Respect For Racers


I have participated in a few types of motorsports in my life, Dirtbike Hare Scrambles, Dirt track circle track car racing, autocross, drag racing.
It is easy to watch and criticize the racers thinking “I could do better.”
This is especially true when someone is spinning out, causing wrecks etc.
Racing has been a humbling experience for me.
It’s easy sitting in the stands critiquing someone, it’s a lot tougher stepping up to the line.
Have you taken the challenge? Have you done any racing?

The Scramble!

hare scramble Sept. 15 2013 new hartford

hare scramble Sept. 15 2013 New Hartford (this was last year’s hare scramble)

I participated in my 2nd Hare Scramble on 9-7-2014 in New Hartford, IA. For those of you who don’t know, a Hare Scramble is a dirtbike race that goes through woods, over beaches, over obstacles etc. It is a 2 hour long race, for the class I ran. They are a ton of fun. Unfortunately I jumped in way over my head! There are multiple classes for Hare Scrambles, AA (really really really fast), A (really really fast), B (still pretty fast), C (novice), the main classes are for riders 30 and under. There are also all the same classes with vet and Sr. on the end of the name, these are for older riders. I have a good number of friends who ride and we all rode this same race last year (it’s 10 miles from our city.) We all rode C class which is a 1.5 hr race. I finished about middle of the pack and was pretty satisfied with that. It was my first race on a dirtbike ever. The C class also rides by itself so you aren’t getting passed by faster riders to often. The AA, A, A Vet, A Sr, B, B Vet, B Sr all ride the race together. They start in that order with 1 minute between each class start, to space the groups out some.

This year only one friend rode and he said we should ride B class. Thoughts were

  1. Our friends were riding B class. (I’m not sure how they are doing, never watched).
  2. We’d get more riding time 2 hrs vs. 1.5 in C (for the same entry cost).
  3. We’d get the chance to ride with faster guys and learn from them.

So we started the race. I was immediately behind due to a bad kick start. (You still kick start your bike when the horn goes off, which is cool, vintage LeMans style).
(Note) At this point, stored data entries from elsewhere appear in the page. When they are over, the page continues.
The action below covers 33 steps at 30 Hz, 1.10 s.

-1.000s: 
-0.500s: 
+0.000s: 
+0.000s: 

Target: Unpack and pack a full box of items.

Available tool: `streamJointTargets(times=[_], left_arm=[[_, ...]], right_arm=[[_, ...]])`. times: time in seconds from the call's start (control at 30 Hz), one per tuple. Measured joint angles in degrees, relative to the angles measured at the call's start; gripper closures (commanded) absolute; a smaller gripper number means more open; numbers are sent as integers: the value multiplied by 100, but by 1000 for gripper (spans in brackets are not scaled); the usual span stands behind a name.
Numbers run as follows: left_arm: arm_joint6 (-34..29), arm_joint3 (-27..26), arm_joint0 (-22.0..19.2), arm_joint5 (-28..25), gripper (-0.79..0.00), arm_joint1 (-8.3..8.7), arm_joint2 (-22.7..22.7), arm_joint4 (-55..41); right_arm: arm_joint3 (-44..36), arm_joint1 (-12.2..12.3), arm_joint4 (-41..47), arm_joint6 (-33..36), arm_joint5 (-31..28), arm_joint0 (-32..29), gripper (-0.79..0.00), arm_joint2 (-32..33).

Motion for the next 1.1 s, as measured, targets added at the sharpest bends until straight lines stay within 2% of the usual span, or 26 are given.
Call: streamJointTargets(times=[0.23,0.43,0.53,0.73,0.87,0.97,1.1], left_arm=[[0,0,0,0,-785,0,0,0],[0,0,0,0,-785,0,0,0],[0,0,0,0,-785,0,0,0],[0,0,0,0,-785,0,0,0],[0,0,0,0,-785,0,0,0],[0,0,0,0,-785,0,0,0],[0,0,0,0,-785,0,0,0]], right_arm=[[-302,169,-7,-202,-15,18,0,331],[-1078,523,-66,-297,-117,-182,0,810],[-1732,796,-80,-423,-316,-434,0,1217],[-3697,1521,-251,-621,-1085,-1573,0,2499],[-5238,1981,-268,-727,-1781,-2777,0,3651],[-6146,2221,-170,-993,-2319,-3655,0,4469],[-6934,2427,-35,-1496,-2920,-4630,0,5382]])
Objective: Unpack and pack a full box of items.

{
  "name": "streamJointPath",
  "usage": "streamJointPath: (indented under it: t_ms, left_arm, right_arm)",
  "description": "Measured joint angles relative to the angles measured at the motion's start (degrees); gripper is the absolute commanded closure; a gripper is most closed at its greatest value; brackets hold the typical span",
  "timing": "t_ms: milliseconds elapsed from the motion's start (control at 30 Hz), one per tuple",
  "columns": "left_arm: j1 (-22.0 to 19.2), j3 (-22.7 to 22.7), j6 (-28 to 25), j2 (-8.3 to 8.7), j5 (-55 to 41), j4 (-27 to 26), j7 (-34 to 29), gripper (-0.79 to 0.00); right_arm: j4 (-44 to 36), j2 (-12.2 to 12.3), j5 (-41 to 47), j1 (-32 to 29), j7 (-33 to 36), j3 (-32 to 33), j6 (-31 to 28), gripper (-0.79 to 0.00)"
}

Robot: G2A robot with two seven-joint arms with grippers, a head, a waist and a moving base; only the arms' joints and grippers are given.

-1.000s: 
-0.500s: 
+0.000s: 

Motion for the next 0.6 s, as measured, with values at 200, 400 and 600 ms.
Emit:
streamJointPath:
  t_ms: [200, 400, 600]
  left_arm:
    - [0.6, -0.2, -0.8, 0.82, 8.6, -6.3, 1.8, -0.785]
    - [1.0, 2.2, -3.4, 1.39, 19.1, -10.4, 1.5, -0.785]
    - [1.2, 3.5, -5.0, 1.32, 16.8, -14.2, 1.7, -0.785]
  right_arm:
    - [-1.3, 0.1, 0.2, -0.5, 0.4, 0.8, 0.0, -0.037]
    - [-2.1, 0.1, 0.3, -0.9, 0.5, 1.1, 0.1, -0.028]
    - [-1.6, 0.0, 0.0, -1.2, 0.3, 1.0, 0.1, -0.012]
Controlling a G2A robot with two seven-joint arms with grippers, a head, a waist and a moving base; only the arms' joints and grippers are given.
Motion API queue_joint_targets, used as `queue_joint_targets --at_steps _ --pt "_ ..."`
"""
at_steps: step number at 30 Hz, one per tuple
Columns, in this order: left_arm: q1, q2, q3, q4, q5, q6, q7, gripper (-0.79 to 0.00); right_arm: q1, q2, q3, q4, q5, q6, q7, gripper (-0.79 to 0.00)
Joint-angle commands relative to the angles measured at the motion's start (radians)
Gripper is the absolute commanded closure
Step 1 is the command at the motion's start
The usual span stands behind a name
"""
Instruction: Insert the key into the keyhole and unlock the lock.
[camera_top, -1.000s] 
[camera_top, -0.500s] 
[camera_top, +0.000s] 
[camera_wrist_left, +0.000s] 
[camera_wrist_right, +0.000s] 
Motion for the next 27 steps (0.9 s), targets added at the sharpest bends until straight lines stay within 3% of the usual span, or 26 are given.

Eventually I was passed by a some of the B Sr. riders and a while later some AA and A riders started to lap me. By the last lap I was wishing the race to be over. I finished 17 of 19 overall, and one of the guys behind me was a friend who had buried his bike in a mud hole so he was laps behind.Here are the results for the Hare Scramble I was in this year.

My brother's race car, before I smashed it....

My brother’s race car, before I smashed it….

Another type of racing I’ve participated in was dirt track car racing. Here is the unfortunate proof of that endeavor. My brother who races pure stock circle track let me race his car one time. I made it through the heat race, in last place, without spinning out, but rather slowly. The next race, the feature, I spun out 2x, while in the back of the pack, and the second time a fellow competitor crashed into me, basically wrecking the car. I’m definitely not upset (although my brother might be) with the other driver. While he could have avoided me, I also could have not been spun out in the track….

I have also drag raced, which seems easy when you look at it, go straight, mash the gas. Not easy once you try to get traction, shifting, etc all right. Check my write up about drag racing for more on that. And the last type of racing I was part of was autocross, again, harder than it looks.

drag racing 2013

drag racing 2013

Now that I’ve put all my embarrassing show of racing on display for the world what is my point in all of this? Like I mentioned at the start, racing is harder than it looks! Every time I race anything I become humbled. I remember that the race is not really against the other competitors but against myself (at least that’s what slow people say). You also usually can gain a lot of camaraderie with fellow riders drivers, at least at the smaller events like I’ve participated in.. Fellow drivers or riders are willing to give you pointers to make you faster and safer.

Overall, it has been great every time I have raced. I have learned a lot and met a lot of great people.
Hopefully you remember how hard racing is next time you are watching it and start to want to criticize the drivers.
Of course when you get to professional drivers, there is a higher expectation, but the difficulty it takes to drive those cars is incredible. Just try driving a slow car or bike and you’ll learn.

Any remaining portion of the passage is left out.